No double-booking registration eases stress
No longer will students be able to double-book themselves for classes during registration. In an email sent out to the student body on Thursday, University Registrar John Papinchak detailed that, in order for students to register for two conflicting courses, they need to run it by their academic adviser before registration, and must gain permission to take them concurrently.
Trying to juggle courses that meet at the same time is a risky move for students; while it’s sometimes necessary in order for them to complete their coursework before they graduate or for other valid extenuating circumstances, there is no reason why the option should be open to students from the start of registration.

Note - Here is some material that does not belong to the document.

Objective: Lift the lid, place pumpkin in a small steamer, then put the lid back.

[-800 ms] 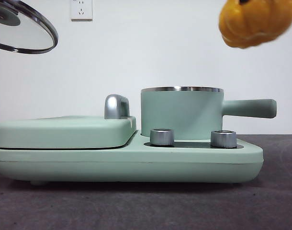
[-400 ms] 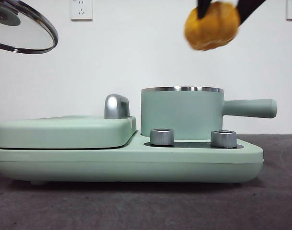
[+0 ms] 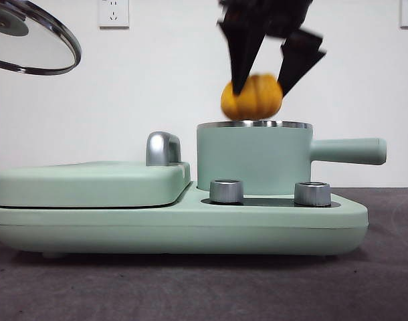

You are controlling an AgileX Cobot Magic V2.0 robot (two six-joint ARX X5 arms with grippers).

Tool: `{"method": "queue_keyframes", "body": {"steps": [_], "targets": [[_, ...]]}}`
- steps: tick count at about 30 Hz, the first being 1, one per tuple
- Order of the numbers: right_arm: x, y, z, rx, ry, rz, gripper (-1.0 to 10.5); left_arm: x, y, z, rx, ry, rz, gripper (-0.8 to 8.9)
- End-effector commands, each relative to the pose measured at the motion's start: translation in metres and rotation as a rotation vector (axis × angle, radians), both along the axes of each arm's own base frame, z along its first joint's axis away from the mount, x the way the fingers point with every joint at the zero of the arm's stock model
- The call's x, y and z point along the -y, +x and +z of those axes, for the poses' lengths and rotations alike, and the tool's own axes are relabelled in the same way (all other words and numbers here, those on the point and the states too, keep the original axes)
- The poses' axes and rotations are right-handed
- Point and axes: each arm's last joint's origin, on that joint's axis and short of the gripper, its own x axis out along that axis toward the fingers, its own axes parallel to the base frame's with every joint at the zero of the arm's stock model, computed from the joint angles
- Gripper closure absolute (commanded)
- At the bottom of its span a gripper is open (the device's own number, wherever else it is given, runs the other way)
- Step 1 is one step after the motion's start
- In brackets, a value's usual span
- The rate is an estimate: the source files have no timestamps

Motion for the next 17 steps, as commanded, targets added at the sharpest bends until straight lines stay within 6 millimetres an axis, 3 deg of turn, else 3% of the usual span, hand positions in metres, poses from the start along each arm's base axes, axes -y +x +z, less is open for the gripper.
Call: {"method": "queue_keyframes", "body": {"steps": [1,11,17], "targets": [[-0.009,0.012,-0.010,0.001,-0.002,0.011,5.4,0.001,0.000,0.007,0.046,-0.008,-0.004,8.02],[-0.023,0.037,-0.055,-0.055,-0.036,0.014,5.4,0.001,0.001,0.010,0.071,-0.019,-0.004,8.02],[-0.024,0.043,-0.068,-0.078,-0.049,0.011,5.4,0.001,0.002,0.011,0.088,-0.030,-0.002,8.02]]}}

Also, some students that have trouble deciding which courses to take often overload themselves with courses — some of which overlap — in order to try each of them, then drop the ones they don’t like as much. The new registration policy will make this practice more difficult.
The Associate Deans’ Council made a smart move in implementing this new registration policy. Not only does it encourage students to make decisions about their next semester’s course work earlier on, but it also helps alleviate some stress among the student body. Carnegie Mellon is known for its stressful and academically intense environment, and balancing two classes at the same time contributes to that environment. In a roundabout way, the faculty and administration are helping to combat Carnegie Mellon’s “stress culture” with this new policy.
Admittedly, this new policy may prevent students from getting some of the classes that they want. Some people have back-up classes lined up so that they have a second option ready and waiting in case they don’t get off the waitlist for their first-choice class that meets at the same time, but now students have to decide if they want to risk getting off the waitlist for that class or take the safer route with a different, more accessible course.
Despite this drawback, the policy will help ease both the registration process and students’ stress levels.